Writing boilerplate for these classes is repetitive.
Without dataclass:
class User:
def __init__(self, name: str, age: int):
self.name = name
self.age = age
This becomes annoying very quickly.
Dataclass Version
from dataclasses import dataclass
@dataclass
class User:
name: str
age: int
Python automatically generates:
__init____repr____eq__
The result is shorter and easier to read.

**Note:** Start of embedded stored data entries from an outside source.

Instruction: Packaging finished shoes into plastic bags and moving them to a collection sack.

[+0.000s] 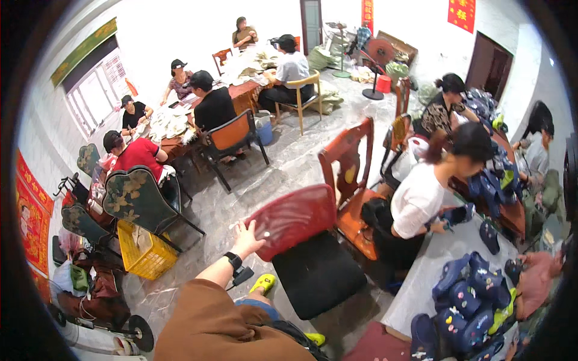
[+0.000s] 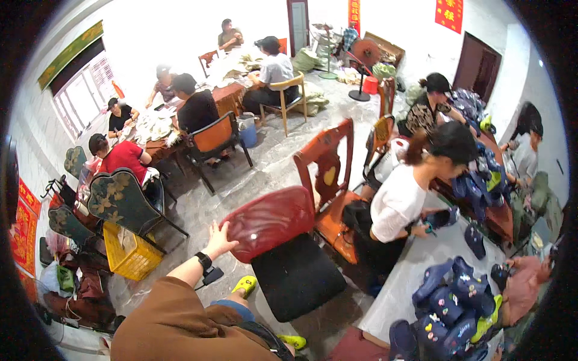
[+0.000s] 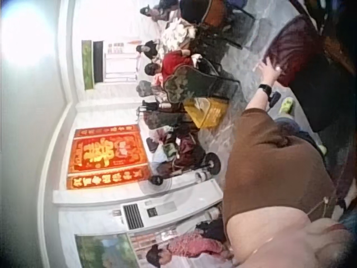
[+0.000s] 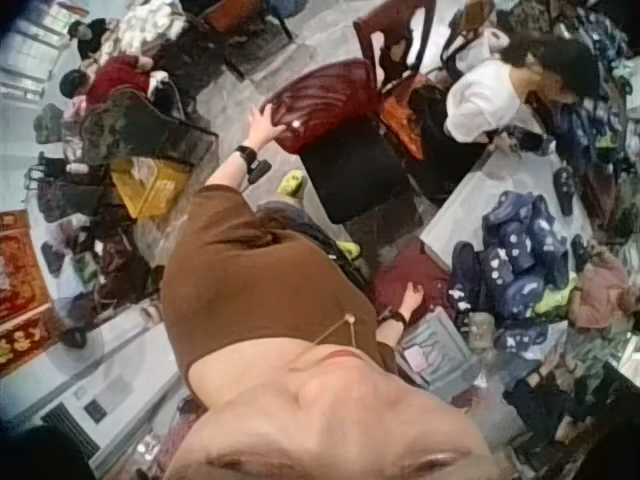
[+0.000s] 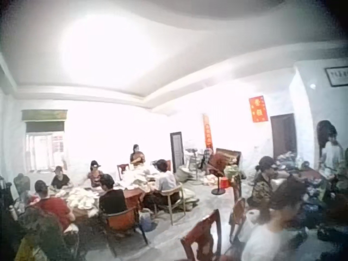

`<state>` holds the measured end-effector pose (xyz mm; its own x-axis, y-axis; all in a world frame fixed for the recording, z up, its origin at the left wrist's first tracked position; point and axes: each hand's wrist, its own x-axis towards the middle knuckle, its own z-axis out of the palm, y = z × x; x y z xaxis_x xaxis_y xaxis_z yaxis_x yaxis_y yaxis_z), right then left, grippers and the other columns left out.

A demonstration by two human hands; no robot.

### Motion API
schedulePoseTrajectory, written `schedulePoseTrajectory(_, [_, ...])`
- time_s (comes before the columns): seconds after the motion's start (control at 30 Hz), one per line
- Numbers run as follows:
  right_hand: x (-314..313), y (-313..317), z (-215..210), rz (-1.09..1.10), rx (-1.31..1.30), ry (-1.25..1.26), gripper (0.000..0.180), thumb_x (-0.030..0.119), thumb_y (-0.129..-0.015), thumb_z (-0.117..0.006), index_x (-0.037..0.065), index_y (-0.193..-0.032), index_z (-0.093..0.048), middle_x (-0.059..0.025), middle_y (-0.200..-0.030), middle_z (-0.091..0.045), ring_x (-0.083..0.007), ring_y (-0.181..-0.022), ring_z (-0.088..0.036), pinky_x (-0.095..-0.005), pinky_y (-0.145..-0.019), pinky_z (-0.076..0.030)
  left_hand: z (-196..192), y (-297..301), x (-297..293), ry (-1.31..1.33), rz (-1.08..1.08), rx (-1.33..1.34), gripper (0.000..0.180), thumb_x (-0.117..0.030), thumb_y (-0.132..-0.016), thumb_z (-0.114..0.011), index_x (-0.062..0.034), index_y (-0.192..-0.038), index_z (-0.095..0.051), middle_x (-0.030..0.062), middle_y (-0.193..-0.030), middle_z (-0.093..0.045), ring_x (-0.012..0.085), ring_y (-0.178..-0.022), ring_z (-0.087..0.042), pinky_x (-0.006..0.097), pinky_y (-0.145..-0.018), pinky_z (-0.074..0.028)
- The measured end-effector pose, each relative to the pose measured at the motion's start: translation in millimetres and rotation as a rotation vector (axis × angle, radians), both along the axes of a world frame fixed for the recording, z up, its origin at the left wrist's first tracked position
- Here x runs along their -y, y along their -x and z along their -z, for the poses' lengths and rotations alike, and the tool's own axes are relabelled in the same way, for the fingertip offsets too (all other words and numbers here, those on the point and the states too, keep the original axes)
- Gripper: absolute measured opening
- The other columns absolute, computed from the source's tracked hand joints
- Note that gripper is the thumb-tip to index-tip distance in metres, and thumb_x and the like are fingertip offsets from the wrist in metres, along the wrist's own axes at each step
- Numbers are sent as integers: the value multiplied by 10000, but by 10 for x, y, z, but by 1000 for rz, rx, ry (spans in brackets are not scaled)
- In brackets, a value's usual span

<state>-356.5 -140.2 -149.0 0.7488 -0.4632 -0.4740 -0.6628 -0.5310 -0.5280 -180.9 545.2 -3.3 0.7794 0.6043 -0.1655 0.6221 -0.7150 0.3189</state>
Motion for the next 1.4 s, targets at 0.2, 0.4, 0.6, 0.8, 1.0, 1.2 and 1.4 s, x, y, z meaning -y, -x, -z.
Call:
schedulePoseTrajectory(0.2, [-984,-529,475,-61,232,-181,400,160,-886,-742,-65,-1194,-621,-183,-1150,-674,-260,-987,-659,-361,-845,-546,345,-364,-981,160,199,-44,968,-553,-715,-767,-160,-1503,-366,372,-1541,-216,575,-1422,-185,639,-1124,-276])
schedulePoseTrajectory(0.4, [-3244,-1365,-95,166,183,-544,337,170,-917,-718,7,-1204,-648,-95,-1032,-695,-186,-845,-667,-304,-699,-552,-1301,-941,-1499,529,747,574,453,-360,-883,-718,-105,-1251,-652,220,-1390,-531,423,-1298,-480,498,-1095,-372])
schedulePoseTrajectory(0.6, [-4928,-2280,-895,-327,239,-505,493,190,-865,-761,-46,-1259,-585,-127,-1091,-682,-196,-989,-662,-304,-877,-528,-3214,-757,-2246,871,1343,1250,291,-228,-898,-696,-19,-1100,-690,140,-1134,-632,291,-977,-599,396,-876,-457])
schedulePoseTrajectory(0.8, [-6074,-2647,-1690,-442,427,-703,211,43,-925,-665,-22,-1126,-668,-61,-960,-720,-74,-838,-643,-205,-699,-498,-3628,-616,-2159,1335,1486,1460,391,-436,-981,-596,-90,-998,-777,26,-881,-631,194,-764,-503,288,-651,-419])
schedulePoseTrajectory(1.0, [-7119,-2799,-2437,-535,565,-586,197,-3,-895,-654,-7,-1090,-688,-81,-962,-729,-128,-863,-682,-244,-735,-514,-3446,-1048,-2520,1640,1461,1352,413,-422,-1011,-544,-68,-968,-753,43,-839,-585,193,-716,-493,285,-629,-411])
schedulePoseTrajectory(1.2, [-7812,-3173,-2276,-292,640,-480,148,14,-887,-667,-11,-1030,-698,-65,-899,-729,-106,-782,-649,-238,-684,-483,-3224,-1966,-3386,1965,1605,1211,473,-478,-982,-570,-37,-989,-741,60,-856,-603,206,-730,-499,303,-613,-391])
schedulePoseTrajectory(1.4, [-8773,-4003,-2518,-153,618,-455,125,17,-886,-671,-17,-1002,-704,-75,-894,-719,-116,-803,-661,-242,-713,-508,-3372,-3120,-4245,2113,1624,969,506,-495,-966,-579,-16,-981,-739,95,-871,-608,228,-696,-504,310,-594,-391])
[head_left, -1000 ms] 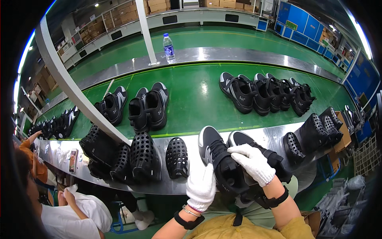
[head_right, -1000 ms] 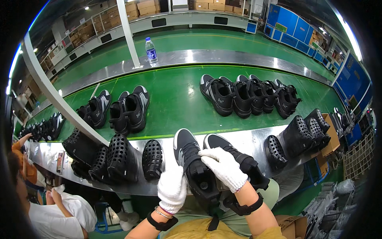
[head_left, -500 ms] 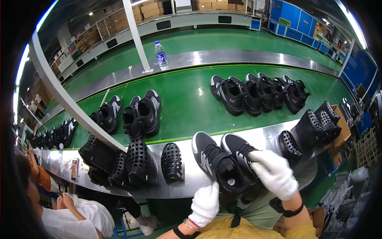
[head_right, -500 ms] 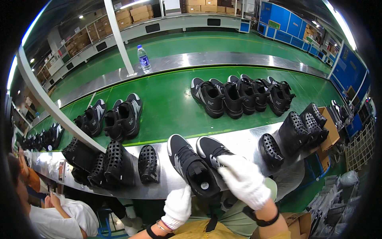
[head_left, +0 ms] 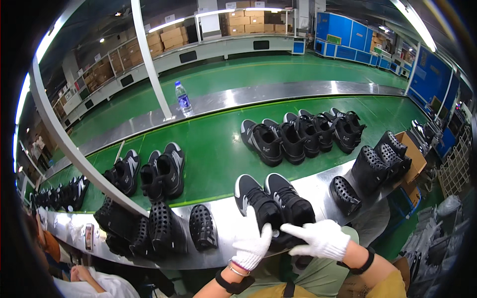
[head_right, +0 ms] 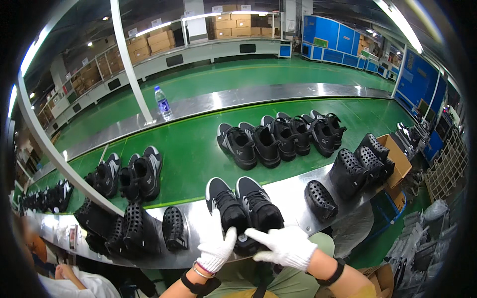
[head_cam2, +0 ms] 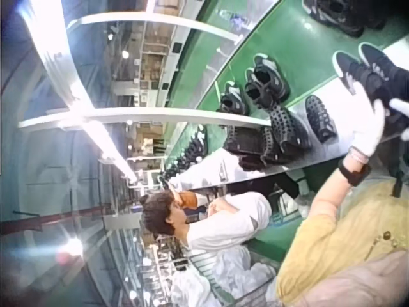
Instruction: Inspecting and organizing black shoes on a factory production line before moving to a storage area.
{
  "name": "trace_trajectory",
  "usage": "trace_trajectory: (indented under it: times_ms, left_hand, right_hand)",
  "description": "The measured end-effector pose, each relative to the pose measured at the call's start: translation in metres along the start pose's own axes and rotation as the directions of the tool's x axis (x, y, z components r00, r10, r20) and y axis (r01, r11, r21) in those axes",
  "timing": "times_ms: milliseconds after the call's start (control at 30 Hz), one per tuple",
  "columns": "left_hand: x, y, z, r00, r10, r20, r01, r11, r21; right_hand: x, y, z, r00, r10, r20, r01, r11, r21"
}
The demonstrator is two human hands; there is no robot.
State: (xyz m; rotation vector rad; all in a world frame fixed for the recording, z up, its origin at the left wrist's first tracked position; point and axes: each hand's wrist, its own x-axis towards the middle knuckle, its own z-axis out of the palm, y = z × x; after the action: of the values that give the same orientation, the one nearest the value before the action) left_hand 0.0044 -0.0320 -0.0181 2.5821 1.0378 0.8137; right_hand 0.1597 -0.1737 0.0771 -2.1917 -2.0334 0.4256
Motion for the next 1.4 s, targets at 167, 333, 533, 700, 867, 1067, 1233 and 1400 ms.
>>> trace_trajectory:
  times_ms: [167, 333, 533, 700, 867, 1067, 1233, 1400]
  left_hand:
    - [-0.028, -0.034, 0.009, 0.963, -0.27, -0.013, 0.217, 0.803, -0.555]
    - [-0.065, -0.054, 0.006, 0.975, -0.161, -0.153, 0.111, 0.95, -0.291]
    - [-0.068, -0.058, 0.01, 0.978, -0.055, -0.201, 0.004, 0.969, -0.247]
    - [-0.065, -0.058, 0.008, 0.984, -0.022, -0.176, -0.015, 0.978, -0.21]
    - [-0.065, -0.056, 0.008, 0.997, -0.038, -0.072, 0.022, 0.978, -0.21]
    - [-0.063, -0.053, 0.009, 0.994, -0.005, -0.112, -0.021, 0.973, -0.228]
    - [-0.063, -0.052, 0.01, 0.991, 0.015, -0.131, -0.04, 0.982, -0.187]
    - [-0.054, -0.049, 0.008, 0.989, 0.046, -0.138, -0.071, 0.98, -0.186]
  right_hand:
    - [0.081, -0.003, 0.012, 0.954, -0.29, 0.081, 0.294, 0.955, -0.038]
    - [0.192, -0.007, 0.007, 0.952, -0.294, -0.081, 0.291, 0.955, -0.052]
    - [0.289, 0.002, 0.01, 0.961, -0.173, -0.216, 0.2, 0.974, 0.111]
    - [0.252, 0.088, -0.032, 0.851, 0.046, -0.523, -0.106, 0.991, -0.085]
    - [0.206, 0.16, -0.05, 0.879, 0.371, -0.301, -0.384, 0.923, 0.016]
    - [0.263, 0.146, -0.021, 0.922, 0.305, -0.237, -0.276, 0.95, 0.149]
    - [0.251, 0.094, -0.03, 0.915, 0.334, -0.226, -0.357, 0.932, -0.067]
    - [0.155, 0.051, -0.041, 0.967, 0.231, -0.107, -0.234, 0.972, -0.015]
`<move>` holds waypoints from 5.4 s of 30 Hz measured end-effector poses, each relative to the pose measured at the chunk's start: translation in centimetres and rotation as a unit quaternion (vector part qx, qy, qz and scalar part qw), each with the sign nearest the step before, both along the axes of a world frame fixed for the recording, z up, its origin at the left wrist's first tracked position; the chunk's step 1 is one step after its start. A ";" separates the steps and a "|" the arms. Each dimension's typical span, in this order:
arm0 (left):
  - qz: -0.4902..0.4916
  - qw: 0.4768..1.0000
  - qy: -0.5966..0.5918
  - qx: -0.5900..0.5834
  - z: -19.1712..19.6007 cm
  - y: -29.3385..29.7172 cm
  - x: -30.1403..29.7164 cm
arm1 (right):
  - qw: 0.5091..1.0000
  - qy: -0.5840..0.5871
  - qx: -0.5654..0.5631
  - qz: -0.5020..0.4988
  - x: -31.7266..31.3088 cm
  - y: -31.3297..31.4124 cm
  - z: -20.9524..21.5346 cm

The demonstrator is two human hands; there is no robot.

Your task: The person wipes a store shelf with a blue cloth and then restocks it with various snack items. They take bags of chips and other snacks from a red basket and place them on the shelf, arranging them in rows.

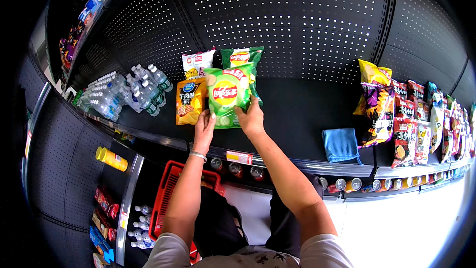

Why Dataclasses Became Popular
Consider a configuration object.
Without dataclass:
class Config:
def __init__(
self,
host,
port,
timeout
):
self.host = host
self.port = port
self.timeout = timeout
With dataclass:
from dataclasses import dataclass
@dataclass
class Config:
host: str
port: int
timeout: int
Much less boilerplate.
The intent is clearer.
Immutable Dataclasses
Configuration objects often should not change after creation.
Use:
@dataclass(frozen=True)
Example:
from dataclasses import dataclass
@dataclass(frozen=True)
class Config:
host: str
port: int
Now this fails:
config.port = 9000
Python raises an error.
This helps prevent accidental changes.
When Not To Use Dataclasses
Dataclasses are best for data.
Avoid using them when the class mainly contains behavior.
Example:
class PaymentService:
def validate(self):
...
def charge(self):
...
def refund(self):
...
This is a service.
Not a data container.
A normal class is usually better.
Putting Everything Together
Modern Python often combines protocols and dataclasses.
Protocol
from typing import Protocol
class PaymentProcessor(Protocol):
def pay(self, amount: float) -> None:
...
Dataclass
from dataclasses import dataclass
@dataclass(frozen=True)
class PaymentService:
processor: PaymentProcessor
def checkout(self, amount: float) -> None:
self.processor.pay(amount)
Implementations
class StripeProcessor:
def pay(self, amount: float) -> None:
print(f"Stripe charged {amount}")
class PaypalProcessor:
def pay(self, amount: float) -> None:
print(f"PayPal charged {amount}")
Usage
service = PaymentService(
processor=StripeProcessor()
)
service.checkout(100)
Later:
service = PaymentService(
processor=PaypalProcessor()
)
No changes to PaymentService.
Only the dependency changes.
This is one of the most common patterns in modern Python applications.
Common Mistakes
Mistake 1: Using ABC For Everything
Bad:
BaseUser
BaseService
BaseController
BaseManager
Most of these should not exist.
Mistake 2: Using Dataclass For Services
Bad:
@dataclass
class UserService:
...
A service is behavior.
Not data.
Mistake 3: Ignoring Protocols
Many developers still type-hint concrete classes:
def send_email(
notifier: EmailNotifier
):
...
Better:
def send_email(
notifier: Notifier
):
...
Depend on behavior.
Not implementation.
A Simple Mental Model
Think of these tools like hiring people.
Protocol
A job description.
Can you do the work?
Skills matter.
ABC
Company membership.
Are you part of this family?
Inheritance matters.
Dataclass
An employee record.
Store information.
Mostly data.
The Practical Rule
When building modern Python applications:
- Start with normal classes.
- Use dataclasses for data models.
- Use protocols for abstractions.
- Use ABCs only when shared inheritance provides real value.
- Prefer composition over inheritance.
Most codebases become simpler, easier to test, and easier to maintain when you follow these rules.